Look below for the line that contains "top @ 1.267" and the line that contains "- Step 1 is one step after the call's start", then restate both of them and every line in between, exactly. No picture goes in the copy.

Top of SUPPLIED MATERIAL

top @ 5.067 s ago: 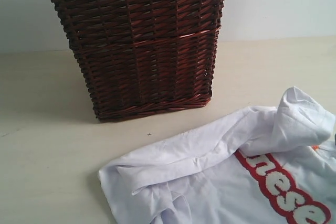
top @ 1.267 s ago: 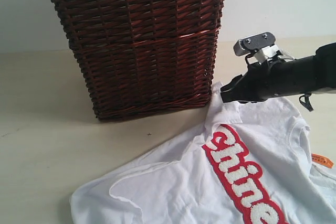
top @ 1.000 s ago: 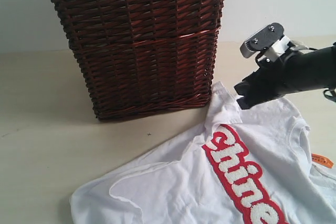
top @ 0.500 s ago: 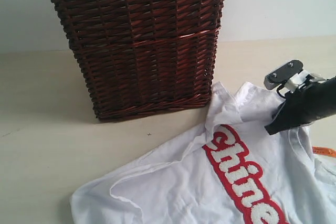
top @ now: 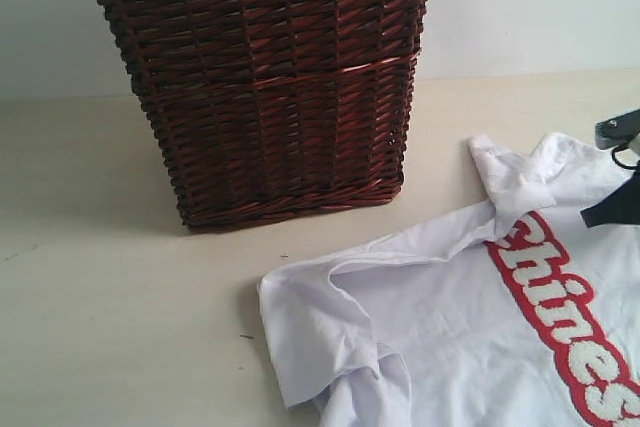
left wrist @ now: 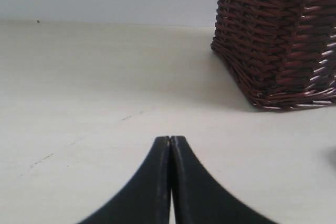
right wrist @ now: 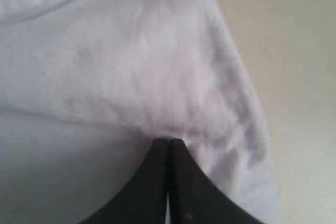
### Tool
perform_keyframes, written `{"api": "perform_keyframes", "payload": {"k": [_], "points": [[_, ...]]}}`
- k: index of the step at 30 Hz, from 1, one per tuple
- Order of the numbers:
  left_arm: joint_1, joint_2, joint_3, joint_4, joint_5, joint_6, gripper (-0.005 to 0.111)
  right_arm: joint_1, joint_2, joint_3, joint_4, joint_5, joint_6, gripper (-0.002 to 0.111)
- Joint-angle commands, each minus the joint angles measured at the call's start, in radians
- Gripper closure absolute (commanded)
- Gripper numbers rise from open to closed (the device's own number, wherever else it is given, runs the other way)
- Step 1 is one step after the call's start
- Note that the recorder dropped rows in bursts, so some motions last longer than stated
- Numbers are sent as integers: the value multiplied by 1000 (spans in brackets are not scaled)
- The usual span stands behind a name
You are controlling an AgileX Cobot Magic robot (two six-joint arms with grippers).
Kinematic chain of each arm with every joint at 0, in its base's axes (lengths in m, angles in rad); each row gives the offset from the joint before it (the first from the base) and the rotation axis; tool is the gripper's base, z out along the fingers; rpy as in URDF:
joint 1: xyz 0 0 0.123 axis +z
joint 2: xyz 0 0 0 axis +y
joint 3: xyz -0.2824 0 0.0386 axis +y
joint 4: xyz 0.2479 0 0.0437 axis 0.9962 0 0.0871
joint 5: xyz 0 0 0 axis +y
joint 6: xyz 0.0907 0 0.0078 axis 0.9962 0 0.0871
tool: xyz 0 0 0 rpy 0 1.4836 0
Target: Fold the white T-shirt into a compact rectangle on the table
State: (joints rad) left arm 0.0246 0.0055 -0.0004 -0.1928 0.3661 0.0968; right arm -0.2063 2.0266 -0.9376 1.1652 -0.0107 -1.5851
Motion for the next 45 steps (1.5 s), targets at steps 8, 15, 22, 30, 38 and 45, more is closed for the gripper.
{"api": "perform_keyframes", "payload": {"k": [8,15,22,30,38,45], "points": [[-8,-6,0,2,-5,3,107,-5,-254,23,34,530,70,71],[-8,-6,0,2,-5,3,107,21,-35,23,73,528,52,95],[-8,-6,0,2,-5,3,107,30,44,-62,480,694,-168,95],[-8,-6,0,2,-5,3,107,182,101,-262,479,589,-138,95],[-8,-6,0,2,-5,3,107,198,26,-266,326,497,-80,91],[-8,-6,0,2,-5,3,107,198,-64,-266,-120,371,198,70]]}}
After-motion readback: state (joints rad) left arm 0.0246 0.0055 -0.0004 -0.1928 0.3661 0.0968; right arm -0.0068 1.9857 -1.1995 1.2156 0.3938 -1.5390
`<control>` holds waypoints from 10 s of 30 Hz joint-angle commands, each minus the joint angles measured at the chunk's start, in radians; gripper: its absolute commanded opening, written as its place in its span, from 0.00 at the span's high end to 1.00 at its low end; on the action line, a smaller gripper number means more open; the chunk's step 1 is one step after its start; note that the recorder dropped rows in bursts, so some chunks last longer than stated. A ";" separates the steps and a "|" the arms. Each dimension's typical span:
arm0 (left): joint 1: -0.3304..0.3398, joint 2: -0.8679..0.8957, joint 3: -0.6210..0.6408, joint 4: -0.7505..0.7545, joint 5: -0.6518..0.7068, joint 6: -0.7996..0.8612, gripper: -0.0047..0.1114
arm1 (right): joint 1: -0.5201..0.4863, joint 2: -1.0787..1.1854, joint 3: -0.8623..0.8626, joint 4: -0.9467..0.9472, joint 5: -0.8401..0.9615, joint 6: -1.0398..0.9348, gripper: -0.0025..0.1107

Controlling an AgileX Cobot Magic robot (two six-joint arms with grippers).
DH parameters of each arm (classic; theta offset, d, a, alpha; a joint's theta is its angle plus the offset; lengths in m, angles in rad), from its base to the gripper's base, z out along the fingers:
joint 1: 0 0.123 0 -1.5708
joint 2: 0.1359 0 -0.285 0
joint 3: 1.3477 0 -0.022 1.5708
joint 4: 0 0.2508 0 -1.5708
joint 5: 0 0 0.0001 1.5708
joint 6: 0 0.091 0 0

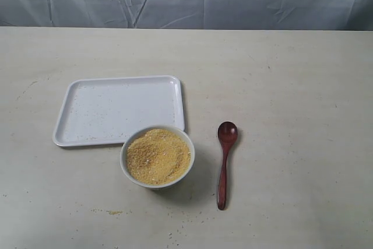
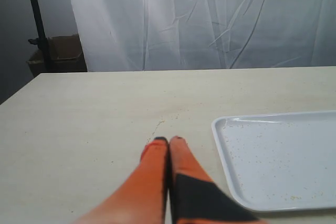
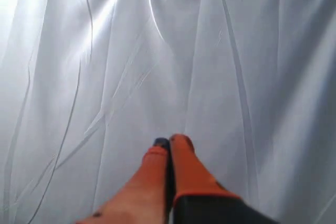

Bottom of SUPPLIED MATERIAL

EXERCISE RESPONSE:
top @ 1.267 s ago: 
top @ 1.000 s ago: 
top @ 0.500 s ago: 
top @ now: 
left wrist @ now: 
right wrist @ now: 
### Tool
perform_keyframes, written `{"api": "perform_keyframes", "payload": {"k": [_], "points": [[_, ...]]}}`
- k: index of the step at 30 Hz, from 1, one per tuple
- Order of the numbers:
  left_arm: joint_1, joint_2, joint_3, joint_4, joint_5, joint_6, gripper (-0.005 to 0.111)
  right_arm: joint_1, joint_2, joint_3, joint_4, joint_5, joint_6, gripper (-0.002 to 0.111)
- Joint-angle commands, each minus the joint angles measured at the call's start, in radians
- Gripper closure absolute (commanded)
- Gripper numbers rise from open to closed (the device's own number, wherever else it is given, runs the other way)
- Step 1 is one step after the call's start

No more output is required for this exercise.